Items from a dataset
Segment Open

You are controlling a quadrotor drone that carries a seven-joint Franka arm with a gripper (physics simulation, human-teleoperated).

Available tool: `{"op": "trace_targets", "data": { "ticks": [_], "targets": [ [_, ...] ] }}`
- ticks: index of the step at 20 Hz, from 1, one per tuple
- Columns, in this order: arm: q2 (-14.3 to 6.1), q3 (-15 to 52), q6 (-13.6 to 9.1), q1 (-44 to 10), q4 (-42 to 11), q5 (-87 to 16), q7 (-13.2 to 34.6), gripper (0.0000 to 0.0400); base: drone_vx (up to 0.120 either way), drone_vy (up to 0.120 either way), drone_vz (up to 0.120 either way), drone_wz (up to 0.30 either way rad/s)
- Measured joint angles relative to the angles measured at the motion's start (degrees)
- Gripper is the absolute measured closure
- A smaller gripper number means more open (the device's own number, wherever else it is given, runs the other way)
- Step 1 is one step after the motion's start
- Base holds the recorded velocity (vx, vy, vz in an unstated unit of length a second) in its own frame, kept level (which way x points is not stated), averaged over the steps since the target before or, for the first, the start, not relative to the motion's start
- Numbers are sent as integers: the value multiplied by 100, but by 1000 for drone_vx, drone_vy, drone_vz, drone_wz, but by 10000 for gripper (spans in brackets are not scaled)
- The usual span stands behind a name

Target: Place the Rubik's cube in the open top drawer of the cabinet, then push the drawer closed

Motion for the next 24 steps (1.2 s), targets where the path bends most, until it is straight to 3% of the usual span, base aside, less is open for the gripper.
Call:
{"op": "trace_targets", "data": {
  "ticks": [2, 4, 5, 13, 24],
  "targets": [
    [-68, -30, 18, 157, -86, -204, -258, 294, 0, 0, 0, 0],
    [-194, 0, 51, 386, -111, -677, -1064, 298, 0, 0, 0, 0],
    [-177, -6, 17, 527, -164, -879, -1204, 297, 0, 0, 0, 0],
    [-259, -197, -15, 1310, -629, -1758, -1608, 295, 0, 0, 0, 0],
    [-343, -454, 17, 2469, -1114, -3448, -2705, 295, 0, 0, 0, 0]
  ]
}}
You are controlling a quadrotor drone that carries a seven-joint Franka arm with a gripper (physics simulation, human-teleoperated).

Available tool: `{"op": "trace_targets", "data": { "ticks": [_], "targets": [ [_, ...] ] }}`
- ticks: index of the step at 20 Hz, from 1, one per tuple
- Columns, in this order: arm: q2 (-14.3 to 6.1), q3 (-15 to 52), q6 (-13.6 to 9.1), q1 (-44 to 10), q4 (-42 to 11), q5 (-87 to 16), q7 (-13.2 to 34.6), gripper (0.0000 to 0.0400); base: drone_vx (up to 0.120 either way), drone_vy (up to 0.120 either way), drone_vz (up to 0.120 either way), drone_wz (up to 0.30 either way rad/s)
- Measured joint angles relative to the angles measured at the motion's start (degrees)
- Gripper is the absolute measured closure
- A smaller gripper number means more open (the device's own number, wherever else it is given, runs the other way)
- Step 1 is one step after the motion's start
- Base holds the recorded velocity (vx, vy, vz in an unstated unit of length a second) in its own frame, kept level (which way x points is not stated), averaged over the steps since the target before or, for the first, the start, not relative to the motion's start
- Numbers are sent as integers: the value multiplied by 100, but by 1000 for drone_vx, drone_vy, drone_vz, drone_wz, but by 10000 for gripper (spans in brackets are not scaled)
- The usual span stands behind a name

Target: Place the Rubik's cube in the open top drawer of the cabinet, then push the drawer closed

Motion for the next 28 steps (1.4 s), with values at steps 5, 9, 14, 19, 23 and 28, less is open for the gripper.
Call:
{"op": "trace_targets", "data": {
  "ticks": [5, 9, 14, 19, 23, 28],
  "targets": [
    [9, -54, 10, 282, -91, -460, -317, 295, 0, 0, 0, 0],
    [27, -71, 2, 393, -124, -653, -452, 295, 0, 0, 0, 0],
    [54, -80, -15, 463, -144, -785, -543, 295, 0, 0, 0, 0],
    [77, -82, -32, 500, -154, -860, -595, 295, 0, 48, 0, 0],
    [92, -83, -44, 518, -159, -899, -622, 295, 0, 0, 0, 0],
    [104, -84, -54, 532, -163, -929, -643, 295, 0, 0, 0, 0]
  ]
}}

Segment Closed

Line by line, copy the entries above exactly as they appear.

REPLY TO THE EXERCISE:
You are controlling a quadrotor drone that carries a seven-joint Franka arm with a gripper (physics simulation, human-teleoperated).

Available tool: `{"op": "trace_targets", "data": { "ticks": [_], "targets": [ [_, ...] ] }}`
- ticks: index of the step at 20 Hz, from 1, one per tuple
- Columns, in this order: arm: q2 (-14.3 to 6.1), q3 (-15 to 52), q6 (-13.6 to 9.1), q1 (-44 to 10), q4 (-42 to 11), q5 (-87 to 16), q7 (-13.2 to 34.6), gripper (0.0000 to 0.0400); base: drone_vx (up to 0.120 either way), drone_vy (up to 0.120 either way), drone_vz (up to 0.120 either way), drone_wz (up to 0.30 either way rad/s)
- Measured joint angles relative to the angles measured at the motion's start (degrees)
- Gripper is the absolute measured closure
- A smaller gripper number means more open (the device's own number, wherever else it is given, runs the other way)
- Step 1 is one step after the motion's start
- Base holds the recorded velocity (vx, vy, vz in an unstated unit of length a second) in its own frame, kept level (which way x points is not stated), averaged over the steps since the target before or, for the first, the start, not relative to the motion's start
- Numbers are sent as integers: the value multiplied by 100, but by 1000 for drone_vx, drone_vy, drone_vz, drone_wz, but by 10000 for gripper (spans in brackets are not scaled)
- The usual span stands behind a name

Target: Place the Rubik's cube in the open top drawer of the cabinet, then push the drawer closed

Motion for the next 24 steps (1.2 s), targets where the path bends most, until it is straight to 3% of the usual span, base aside, less is open for the gripper.
Call:
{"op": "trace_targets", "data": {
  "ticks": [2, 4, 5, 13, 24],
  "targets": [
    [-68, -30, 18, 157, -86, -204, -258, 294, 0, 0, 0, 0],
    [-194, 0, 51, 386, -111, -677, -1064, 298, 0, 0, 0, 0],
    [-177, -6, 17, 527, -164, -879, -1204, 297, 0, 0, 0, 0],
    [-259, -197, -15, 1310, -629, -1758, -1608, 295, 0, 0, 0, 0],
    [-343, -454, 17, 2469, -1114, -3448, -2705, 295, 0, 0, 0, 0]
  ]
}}
You are controlling a quadrotor drone that carries a seven-joint Franka arm with a gripper (physics simulation, human-teleoperated).

Available tool: `{"op": "trace_targets", "data": { "ticks": [_], "targets": [ [_, ...] ] }}`
- ticks: index of the step at 20 Hz, from 1, one per tuple
- Columns, in this order: arm: q2 (-14.3 to 6.1), q3 (-15 to 52), q6 (-13.6 to 9.1), q1 (-44 to 10), q4 (-42 to 11), q5 (-87 to 16), q7 (-13.2 to 34.6), gripper (0.0000 to 0.0400); base: drone_vx (up to 0.120 either way), drone_vy (up to 0.120 either way), drone_vz (up to 0.120 either way), drone_wz (up to 0.30 either way rad/s)
- Measured joint angles relative to the angles measured at the motion's start (degrees)
- Gripper is the absolute measured closure
- A smaller gripper number means more open (the device's own number, wherever else it is given, runs the other way)
- Step 1 is one step after the motion's start
- Base holds the recorded velocity (vx, vy, vz in an unstated unit of length a second) in its own frame, kept level (which way x points is not stated), averaged over the steps since the target before or, for the first, the start, not relative to the motion's start
- Numbers are sent as integers: the value multiplied by 100, but by 1000 for drone_vx, drone_vy, drone_vz, drone_wz, but by 10000 for gripper (spans in brackets are not scaled)
- The usual span stands behind a name

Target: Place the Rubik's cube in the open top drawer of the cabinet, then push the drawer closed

Motion for the next 28 steps (1.4 s), with values at steps 5, 9, 14, 19, 23 and 28, less is open for the gripper.
Call:
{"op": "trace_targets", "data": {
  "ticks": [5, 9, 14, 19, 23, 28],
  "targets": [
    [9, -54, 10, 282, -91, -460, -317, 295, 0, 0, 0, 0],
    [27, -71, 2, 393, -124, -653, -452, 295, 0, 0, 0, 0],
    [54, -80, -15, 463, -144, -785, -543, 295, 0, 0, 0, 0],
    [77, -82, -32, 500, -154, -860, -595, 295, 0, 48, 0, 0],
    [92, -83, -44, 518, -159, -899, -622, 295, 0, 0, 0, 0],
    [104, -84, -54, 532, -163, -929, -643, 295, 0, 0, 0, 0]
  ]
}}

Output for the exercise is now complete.